I still prefer to sell EUR/USD from every level.
From the Eurozone, the German Ifo business climate index will be announced. In the United States of America, there will be the growth rate of the gross domestic product, orders for durable goods, the reading of the number of weekly jobless claims, the reading of the personal consumption expenditures price index, the Federal Reserve’s preferred measure for measuring US , and then the content of the minutes of the last meeting of the US .The euro is experiencing a strong decline against the rest of the other major currencies due to COVID. Its losses were temporarily halted with the help of supportive comments from members of the European (ECB) Council. Isabel Schnabel, a member of the European Central Bank’s Executive Board, said “inflation risks are skewed to the upside” and joined a fellow board member in downplaying the negative impact of renewed Covid restrictions in the Eurozone.
Commenting on this, Carsten Brzeski, analyst at ING Bank, says: “If a member of the ECB Executive Board describes risks as “skews to the upside”, this is a clear sign that a gradual exit from ultra-loose is about to begin. The last time the European conducted such an assessment of risks was in 2014!”
Prior to the comment, the euro had been struggling, weighed down by investor fears regarding a new wave of Covid infections spreading across Europe. But the single European currency made a turnaround after Schnabel said in an interview that uncertainty had increased as to when would fall back to the ECB’s 2.0% target, and “we have to take this heightened uncertainty into account.” “It remains reasonable to halt PEPP procurement in March of next year,” she also said. PEPP is the European Central Bank’s Covid emergency quantitative easing program which sees the bank provide liquidity to the economy through its purchase of government and corporate bonds.

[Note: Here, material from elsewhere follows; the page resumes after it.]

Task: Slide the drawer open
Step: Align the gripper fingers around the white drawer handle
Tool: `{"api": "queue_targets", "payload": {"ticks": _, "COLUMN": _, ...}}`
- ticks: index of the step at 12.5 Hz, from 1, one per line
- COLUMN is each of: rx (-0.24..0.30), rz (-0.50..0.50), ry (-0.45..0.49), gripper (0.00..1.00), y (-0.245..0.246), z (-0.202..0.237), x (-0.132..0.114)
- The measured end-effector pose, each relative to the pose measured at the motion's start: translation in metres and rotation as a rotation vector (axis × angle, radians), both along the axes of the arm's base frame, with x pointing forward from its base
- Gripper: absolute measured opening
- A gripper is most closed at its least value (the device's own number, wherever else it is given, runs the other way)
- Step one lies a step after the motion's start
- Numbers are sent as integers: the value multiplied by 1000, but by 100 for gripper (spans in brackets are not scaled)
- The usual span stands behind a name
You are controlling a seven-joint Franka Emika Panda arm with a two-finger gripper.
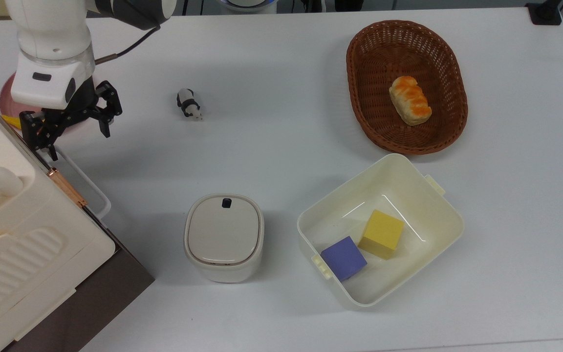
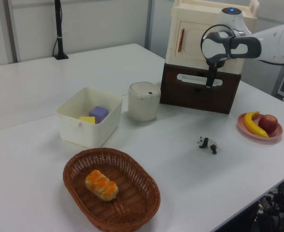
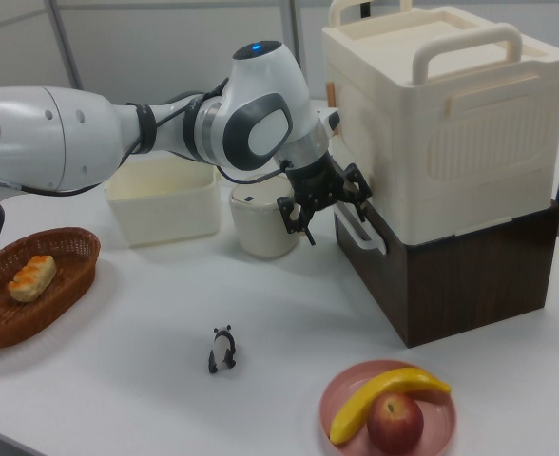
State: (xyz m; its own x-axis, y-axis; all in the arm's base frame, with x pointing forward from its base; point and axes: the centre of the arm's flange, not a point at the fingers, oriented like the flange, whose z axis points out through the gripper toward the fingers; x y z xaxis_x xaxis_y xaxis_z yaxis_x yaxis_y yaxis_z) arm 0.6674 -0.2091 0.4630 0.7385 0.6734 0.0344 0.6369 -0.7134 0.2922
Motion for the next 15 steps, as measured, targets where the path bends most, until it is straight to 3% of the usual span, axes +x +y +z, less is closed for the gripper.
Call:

When the PEPP ends, it is important because it indicates how quickly an interest rate hike can follow.
Schnabel addressed the imposition of new restrictions to curb the spread of Covid in some Eurozone countries, saying, “While coronavirus cases and new containment measures may dampen economic activity in the short term, they are unlikely to impede the overall recovery.” This perforates the narrative that rising COVID-19 cases in the Eurozone will pressure the ECB into a more pessimistic stance, as it reiterates the need for supportive monetary conditions to support the recovery. Such a “pessimistic” attitude tends to give way to a weaker euro , but when investors inhale the “hard” turn, the currency finds itself supported.
Indeed, Schnabel’s comments suggest that the ECB is now more concerned about rising than about Covid restrictions. Commenting on this, ING’s Brzeski says this is the first time that an ECB Executive Board member has made a hawkish comment. He says it confirms ING’s view that the European will announce a scaling back of its asset purchase program at its December meeting.

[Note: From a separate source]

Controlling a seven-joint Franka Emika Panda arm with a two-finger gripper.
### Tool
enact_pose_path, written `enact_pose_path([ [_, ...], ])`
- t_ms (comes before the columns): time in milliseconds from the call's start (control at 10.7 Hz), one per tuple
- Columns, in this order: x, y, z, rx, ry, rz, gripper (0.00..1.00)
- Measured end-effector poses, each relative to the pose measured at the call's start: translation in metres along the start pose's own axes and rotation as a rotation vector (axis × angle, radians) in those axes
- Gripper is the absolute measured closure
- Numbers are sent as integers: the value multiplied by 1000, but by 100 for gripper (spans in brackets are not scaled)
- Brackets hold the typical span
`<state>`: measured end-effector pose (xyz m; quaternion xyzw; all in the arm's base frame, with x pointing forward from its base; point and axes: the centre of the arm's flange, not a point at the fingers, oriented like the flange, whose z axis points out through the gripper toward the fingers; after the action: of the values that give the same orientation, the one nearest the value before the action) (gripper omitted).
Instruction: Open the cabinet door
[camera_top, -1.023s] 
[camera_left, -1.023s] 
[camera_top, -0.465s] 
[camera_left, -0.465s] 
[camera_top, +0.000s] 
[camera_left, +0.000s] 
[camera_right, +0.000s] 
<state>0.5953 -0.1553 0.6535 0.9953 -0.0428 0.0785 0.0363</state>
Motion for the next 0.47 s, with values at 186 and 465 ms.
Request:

Schnable’s message underpinned her view that central banks need to retain discretion to be able to respond to all contingencies, and adherence to policy for an extended period may constrain policy options in the event of upward risks. The subtext here is that the status quo of low versus longer interest rates embodied in ECB policy can be challenged when conditions change.
Money markets resumed calculating a 10 basis point interest rate increase from the European in December 2022, after pricing it briefly last week. The potential “hardening” shift by the ECB was reinforced by ECB Governing Council member Claes Knott who said in an interview that ECB interest rates will likely rise after 2022. This is important because it opens the door to a rate hike In 2023, in contrast to the European Central Bank’s preferred guidance for a rate hike in 2024.